Je suis travailleur autonome depuis 13 ans maintenant, mais il m'a bien
fallu 3 ans pour apprendre que j'en étais un! Je faisais des articles
à la pige ici et là, je recevais un chèque de temps en temps. Un comptable
avec qui je discutais de ma situation fiscale m'a dit:
-- Mais, Jean Benoît, tu es un travailleur autonome!
-- Un quoi?
Il m'a expliqué que cette affreuse appellation est une création des fonctionnaires
du fisc qui cherchaient à «classer» les centaines de milliers de gens,
ni employés ni chômeurs, qui tirent un revenu de la vente de services
ou de biens.
Le propriétaire de dépanneur est un travailleur autonome, comme le fermier
ou le photographe pigiste. Même Joseph-Armand Bombardier dans son garage
de Valcourt était un travailleur autonome - du moins jusqu'à ce qu'il
lui prenne l'envie de bâtir des usines. Comme me l'a si bien dit mon comptable
: «Que tu le veuilles ou non, mon gars, t'es en affaires.»
La première difficulté du travailleur autonome est donc conceptuelle.
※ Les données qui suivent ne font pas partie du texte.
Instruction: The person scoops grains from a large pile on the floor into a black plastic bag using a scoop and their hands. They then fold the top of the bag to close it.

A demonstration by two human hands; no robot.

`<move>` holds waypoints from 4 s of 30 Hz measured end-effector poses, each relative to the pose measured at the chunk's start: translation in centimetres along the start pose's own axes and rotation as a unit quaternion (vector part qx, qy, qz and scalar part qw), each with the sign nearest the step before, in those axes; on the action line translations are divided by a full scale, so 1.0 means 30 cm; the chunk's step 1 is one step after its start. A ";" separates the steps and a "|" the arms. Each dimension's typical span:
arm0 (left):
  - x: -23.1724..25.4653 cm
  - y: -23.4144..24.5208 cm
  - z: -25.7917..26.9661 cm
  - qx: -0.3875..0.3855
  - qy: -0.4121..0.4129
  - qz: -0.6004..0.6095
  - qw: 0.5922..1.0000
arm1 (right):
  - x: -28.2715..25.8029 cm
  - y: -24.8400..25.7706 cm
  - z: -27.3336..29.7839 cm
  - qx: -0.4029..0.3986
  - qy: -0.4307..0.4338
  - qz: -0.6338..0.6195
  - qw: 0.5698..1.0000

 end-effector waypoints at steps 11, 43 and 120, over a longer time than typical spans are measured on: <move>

Un travailleur autonome qui parle de «job», de «patron» et de «salaire«
n'a rien compris. Il souffrira. La distinction entre patron et client
est fondamentale : un patron, c'est un supérieur; un client, c'est un
égal. Et, contrairement à l'adage, le client n'a pas toujours raison,
surtout au moment de négocier. Même que c'est plutôt vous le patron, puisque
c'est votre privilège de dire non.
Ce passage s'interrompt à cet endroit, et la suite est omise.